◆ What is being asked
Pick out the lines below that contain the string "kRightShoulderYaw" and copy them all.

Stored records:
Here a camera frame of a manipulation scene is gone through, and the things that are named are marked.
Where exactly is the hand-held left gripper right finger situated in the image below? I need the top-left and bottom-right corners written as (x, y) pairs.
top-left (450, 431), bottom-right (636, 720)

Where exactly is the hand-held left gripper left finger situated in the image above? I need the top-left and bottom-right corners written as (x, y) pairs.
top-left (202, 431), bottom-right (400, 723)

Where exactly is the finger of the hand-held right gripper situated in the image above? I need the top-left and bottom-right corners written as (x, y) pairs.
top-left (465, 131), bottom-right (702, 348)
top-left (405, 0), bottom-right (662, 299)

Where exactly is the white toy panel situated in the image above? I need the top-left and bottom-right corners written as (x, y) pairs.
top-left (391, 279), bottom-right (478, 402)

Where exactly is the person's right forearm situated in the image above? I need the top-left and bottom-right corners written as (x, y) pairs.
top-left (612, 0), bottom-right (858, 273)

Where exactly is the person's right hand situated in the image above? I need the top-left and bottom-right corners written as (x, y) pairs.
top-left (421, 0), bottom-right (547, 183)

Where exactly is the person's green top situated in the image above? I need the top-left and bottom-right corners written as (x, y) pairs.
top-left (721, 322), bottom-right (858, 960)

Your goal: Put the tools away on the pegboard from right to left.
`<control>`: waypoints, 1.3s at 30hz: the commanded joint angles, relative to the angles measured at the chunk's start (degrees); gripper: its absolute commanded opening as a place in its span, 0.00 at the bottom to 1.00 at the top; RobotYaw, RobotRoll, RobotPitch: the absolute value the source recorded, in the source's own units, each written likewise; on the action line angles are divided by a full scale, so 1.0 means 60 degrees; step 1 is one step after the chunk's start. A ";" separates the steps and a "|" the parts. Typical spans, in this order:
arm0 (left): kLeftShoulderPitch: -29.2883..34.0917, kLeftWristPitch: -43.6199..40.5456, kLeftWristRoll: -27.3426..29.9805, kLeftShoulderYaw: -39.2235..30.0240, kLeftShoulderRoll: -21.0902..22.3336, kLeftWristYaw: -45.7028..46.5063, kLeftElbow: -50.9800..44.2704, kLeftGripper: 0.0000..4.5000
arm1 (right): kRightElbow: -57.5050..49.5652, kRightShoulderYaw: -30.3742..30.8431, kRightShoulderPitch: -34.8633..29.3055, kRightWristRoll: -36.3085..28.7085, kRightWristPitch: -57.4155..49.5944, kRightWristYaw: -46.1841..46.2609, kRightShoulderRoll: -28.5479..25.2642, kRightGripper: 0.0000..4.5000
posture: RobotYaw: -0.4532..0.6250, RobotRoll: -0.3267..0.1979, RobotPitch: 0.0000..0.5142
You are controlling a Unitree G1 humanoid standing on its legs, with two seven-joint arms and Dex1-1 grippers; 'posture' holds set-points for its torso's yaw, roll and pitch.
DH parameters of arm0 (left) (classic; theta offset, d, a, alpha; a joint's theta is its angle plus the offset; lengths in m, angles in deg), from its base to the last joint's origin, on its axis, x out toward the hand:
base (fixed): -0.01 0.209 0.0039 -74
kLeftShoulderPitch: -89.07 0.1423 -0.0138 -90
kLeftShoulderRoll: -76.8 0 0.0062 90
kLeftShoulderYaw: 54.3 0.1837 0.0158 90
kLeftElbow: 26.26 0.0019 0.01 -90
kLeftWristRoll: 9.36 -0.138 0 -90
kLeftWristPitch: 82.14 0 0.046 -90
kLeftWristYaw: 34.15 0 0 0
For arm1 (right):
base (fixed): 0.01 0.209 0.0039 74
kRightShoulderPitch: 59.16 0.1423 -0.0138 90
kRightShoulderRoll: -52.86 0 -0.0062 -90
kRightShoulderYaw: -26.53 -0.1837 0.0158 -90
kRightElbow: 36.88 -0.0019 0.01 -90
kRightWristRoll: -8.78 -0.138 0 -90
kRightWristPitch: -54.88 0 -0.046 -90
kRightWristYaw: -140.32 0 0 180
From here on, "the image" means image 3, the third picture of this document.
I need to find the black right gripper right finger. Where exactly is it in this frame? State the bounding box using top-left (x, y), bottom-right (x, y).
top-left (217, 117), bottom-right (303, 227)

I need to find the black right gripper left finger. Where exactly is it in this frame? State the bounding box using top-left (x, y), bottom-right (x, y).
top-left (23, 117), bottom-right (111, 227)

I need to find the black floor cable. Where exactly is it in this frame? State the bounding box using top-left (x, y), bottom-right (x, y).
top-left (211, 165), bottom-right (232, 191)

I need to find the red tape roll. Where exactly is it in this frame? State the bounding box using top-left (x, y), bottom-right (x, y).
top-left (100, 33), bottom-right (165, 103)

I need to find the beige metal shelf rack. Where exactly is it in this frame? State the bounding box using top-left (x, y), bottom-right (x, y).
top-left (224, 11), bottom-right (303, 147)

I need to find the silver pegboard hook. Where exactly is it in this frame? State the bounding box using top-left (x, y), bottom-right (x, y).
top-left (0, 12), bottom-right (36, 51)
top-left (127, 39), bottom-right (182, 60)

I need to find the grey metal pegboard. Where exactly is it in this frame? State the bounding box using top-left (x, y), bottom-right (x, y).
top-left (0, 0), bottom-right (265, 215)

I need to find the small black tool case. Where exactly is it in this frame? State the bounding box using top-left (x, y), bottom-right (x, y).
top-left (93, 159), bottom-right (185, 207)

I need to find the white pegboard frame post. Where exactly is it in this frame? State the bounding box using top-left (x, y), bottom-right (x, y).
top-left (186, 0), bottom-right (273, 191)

◆ Response
arm1 (right): kRightElbow: -57.5050..49.5652, kRightShoulderYaw: -30.3742..30.8431, kRightShoulderPitch: -34.8633..29.3055, kRightWristRoll: -36.3085..28.7085, kRightWristPitch: -57.4155..49.5944, kRightWristYaw: -46.1841..46.2609, kRightShoulderRoll: -28.5479..25.2642, kRightGripper: 0.0000..4.5000
kRightShoulderYaw: -26.53 -0.1837 0.0158 -90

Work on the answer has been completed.